◆ YOUR GOAL
Set down every entry again word for word, please, but skip the pictures.

◆ RECORDS FOR THIS EXERCISE
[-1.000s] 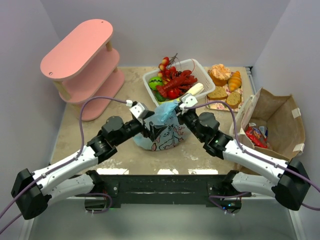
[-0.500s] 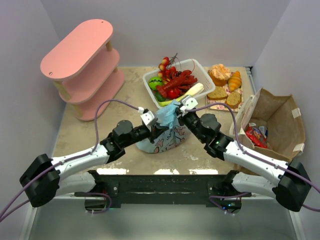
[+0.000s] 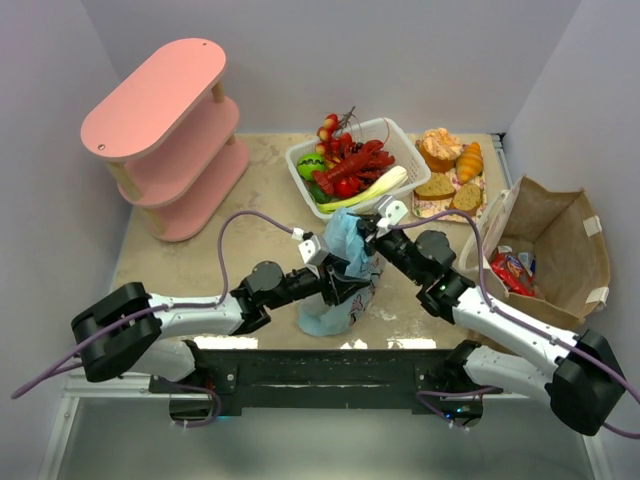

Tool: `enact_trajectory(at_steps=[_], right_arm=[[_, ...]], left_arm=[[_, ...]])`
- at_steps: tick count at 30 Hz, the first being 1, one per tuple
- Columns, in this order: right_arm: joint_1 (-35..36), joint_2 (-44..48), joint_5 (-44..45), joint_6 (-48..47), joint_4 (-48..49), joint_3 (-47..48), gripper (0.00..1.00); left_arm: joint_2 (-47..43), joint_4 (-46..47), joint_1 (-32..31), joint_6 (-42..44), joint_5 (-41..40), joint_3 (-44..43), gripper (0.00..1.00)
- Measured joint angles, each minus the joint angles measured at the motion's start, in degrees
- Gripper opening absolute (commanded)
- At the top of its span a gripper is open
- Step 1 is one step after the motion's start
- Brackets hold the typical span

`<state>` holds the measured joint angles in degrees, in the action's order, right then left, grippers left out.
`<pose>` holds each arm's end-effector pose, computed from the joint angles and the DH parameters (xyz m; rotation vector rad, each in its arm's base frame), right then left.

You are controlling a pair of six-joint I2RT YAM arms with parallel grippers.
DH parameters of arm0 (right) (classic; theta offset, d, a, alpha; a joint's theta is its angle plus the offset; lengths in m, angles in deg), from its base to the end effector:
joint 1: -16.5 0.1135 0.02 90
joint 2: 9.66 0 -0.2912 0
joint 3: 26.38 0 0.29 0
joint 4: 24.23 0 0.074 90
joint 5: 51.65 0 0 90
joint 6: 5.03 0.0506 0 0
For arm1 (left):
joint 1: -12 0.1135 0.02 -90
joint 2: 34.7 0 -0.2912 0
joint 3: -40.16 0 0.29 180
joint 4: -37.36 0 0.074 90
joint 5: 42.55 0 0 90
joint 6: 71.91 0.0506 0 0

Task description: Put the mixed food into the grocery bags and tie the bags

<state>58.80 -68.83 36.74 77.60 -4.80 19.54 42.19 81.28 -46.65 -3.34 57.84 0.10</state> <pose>0.2038 0.1874 0.3105 -0.6443 1.3368 0.5160 0.1529 -0.2685 0.2385 0.6550 1.4382 -1.2543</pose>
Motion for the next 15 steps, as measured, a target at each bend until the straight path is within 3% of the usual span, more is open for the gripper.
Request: enact_trajectory(at_steps=[3, 6, 15], right_arm=[[-1.5, 0.7, -3.2, 1.4, 2.7, -1.9, 0.00], [-2.5, 0.5, -7.2, 2.6, 3.9, -2.2, 0.00], [-4.4, -2.2, -16.0, 4.4, 7.9, -2.2, 0.00]], left_arm=[[0.5, 1.0, -0.5, -1.7, 0.0, 0.5, 0.79], [-3.1, -1.8, -0.6, -1.6, -0.9, 2.6, 0.88], [-26.8, -20.4, 5.4, 1.5, -2.3, 5.4, 0.86]])
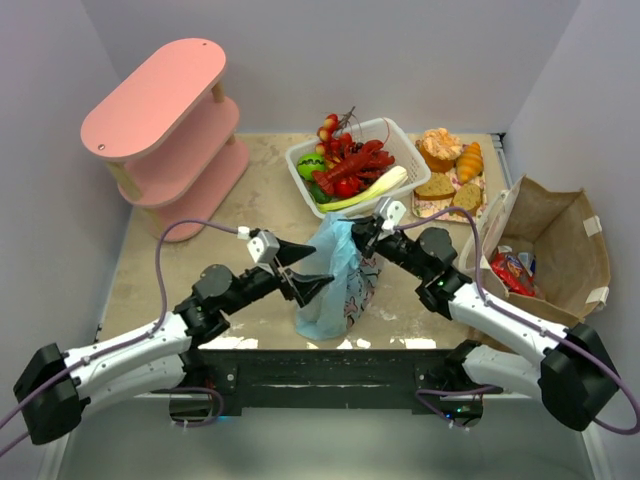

◆ REPLY TO THE TASK
[-1.000s] 
[-0.500s] 
[+0.000s] 

Tool: `enact_trajectory(at_steps=[_], right_arm=[[_, ...]], left_arm=[[_, ...]])`
- at_steps: tick count at 30 Hz, the first being 1, one per tuple
- Columns, in this order: right_arm: joint_1 (-35..36), joint_2 (-44..48), joint_5 (-44..45), joint_6 (-48..47), joint_4 (-48..49), joint_3 (-47..48), gripper (0.00..1.00); left_arm: joint_2 (-47..43), joint_4 (-46..47), joint_1 (-32..31), joint_6 (-42..44), joint_5 (-41..40), joint_3 (-44..43), gripper (0.00..1.00)
- Measured joint angles, each minus the joint angles measured at the motion's start, in degrees
- Gripper opening absolute (commanded)
- At the top of its span a gripper is open
- Step 1 is one step after the motion's start
- Brackets hold the typical span

`<state>` holds the measured joint angles in degrees, in the action's order, right then left, grippers left out.
`<pose>` holds each arm's end-effector pose, computed from the joint angles and the DH parameters (xyz m; rotation vector rad, each in its arm's base frame), right then left.

You are controlling a pair of six-joint I2RT YAM arms with parallel grippers.
DH parameters of arm0 (right) (classic; theta offset, d, a, alpha; a joint's theta is its angle plus the offset; lengths in m, angles in deg), from its base to the end effector:
joint 1: -16.5 0.1135 0.02 90
joint 2: 9.66 0 -0.2912 0
joint 3: 26.38 0 0.29 0
joint 4: 24.23 0 0.074 90
joint 5: 51.65 0 0 90
joint 6: 5.03 0.0506 0 0
For arm1 (left):
joint 1: -12 0.1135 0.02 -90
joint 2: 34.7 0 -0.2912 0
joint 3: -40.16 0 0.29 180
joint 4: -37.36 0 0.074 90
joint 5: 42.55 0 0 90
joint 6: 71.91 0.0506 0 0

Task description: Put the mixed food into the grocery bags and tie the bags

<state>58.80 -68.83 36.74 77.60 -4.80 19.54 42.19 81.28 -46.65 -3.34 57.84 0.10</state> <pose>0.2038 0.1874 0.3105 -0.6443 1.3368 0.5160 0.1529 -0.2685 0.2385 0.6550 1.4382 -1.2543</pose>
Motion for the next 15 steps, as measured, a target at each bend until the straight path is within 3% of the usual span, more is open for the gripper.
Request: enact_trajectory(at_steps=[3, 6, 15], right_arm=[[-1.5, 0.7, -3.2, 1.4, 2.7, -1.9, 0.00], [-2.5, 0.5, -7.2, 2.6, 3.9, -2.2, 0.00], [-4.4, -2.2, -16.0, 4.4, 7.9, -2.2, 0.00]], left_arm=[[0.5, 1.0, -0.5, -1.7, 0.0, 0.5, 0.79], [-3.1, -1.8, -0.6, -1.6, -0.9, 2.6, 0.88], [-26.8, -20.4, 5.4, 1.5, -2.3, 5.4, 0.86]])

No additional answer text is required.